Why is there a Lennon Wall in Prague if Lennon never even visited?
The John Lennon Wall in Prague is a memorial to singer John Lennon; it’s been a home to messages of peace, free speech, and non-violent rebellion (as well as some Beatles lyrics) since the 1980’s. The surprising part – Lennon never even visited Prague!
While it was once just a regular wall, it was one of the few places in Prague where people could practice free speech under communism. Authorities often painted the wall white, but it would be filled up with free speech graffiti by the next day. People posting political slogans under communism came to be known as “Lennonists.”
What does Lennon have to do with Prague?
When John Lennon was murdered in 1980 he became a sort of hero to some of the young and his picture was painted on this wall, for whatever reason right here, along with graffiti defying the authorities. Back then the Czech people had few opportunities to express their feelings with their lack of freedom.
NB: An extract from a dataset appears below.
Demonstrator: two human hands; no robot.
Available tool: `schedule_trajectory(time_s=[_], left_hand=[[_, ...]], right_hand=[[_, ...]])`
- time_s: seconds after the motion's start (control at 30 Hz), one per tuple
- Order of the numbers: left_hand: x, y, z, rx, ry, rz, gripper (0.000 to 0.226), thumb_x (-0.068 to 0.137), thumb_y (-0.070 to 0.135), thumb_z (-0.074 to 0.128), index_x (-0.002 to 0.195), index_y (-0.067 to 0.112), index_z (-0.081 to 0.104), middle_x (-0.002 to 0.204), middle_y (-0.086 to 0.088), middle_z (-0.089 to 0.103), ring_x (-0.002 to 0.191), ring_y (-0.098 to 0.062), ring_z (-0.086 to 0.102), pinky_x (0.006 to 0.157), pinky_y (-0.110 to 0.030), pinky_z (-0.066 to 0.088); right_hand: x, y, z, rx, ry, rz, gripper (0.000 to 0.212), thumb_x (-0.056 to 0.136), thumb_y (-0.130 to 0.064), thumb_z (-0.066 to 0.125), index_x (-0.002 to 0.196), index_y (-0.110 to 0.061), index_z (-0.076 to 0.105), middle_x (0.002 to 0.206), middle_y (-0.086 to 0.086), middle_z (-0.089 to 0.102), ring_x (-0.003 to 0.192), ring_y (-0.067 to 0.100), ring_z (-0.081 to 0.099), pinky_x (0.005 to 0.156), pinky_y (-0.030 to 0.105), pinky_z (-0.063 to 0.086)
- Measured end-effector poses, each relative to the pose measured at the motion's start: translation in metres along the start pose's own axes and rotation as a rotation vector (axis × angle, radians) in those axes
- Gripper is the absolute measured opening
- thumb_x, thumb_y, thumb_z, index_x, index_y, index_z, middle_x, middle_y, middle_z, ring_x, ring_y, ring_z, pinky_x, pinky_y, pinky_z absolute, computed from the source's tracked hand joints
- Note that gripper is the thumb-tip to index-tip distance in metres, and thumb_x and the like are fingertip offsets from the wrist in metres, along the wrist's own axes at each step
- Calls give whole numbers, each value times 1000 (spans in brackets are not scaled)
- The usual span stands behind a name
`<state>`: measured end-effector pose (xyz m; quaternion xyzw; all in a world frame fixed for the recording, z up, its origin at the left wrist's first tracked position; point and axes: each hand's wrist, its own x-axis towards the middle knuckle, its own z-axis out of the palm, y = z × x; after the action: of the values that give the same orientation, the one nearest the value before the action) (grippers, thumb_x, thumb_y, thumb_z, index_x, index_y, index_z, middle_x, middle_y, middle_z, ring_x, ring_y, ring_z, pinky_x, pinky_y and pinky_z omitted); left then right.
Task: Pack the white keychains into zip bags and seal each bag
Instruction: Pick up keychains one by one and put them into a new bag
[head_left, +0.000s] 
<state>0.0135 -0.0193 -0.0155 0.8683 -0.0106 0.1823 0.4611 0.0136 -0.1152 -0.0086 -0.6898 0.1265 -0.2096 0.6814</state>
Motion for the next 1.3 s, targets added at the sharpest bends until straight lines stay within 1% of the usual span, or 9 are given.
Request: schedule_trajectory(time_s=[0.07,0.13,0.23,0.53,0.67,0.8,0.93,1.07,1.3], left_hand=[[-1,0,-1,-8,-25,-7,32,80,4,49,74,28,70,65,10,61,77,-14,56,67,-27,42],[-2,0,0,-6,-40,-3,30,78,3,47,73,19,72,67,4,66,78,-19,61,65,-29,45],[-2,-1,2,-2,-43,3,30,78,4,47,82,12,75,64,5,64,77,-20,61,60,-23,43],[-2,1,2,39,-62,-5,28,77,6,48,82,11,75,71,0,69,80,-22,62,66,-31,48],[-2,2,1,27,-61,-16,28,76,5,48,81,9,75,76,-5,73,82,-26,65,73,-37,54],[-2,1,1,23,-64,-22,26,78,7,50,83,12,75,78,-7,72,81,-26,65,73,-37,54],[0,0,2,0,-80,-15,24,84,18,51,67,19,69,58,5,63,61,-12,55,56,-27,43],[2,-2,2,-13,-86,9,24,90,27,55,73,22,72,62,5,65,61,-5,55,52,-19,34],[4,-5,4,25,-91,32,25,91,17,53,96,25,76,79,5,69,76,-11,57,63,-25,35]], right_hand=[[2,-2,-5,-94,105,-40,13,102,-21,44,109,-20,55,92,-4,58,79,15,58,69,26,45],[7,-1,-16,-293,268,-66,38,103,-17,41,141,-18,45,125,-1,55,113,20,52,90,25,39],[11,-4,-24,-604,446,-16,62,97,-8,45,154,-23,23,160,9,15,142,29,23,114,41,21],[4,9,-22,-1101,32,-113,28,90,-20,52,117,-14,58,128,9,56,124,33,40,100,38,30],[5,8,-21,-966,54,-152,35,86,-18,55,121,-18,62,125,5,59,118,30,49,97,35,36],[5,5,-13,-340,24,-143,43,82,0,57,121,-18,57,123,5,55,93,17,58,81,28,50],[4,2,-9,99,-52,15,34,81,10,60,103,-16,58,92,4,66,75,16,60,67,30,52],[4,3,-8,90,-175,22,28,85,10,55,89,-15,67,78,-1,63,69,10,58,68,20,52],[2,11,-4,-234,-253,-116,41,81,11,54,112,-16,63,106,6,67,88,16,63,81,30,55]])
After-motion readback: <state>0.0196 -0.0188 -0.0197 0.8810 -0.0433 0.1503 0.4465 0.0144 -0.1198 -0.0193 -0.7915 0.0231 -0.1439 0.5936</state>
By doing this, those young activists risked prison for what authorities called “subversive activities against the state”.
But the threat of prison couldn’t keep people from slipping there at night to scrawl graffiti first in the form of Beatles lyrics and odes to Lennon, then they came to paint their own feelings and dreams on what came to be known as the Lennon Wall.
The Communist police tried repeatedly to whitewash over the portrait and messages of peace but they could never manage to keep the wall clean. On the second day it was again full of poems and flowers with paintings of Lennon. Even the installation of surveillance cameras and the posting of an overnight guard couldn’t stop the opinions from being expressed. [credit: Prague.net]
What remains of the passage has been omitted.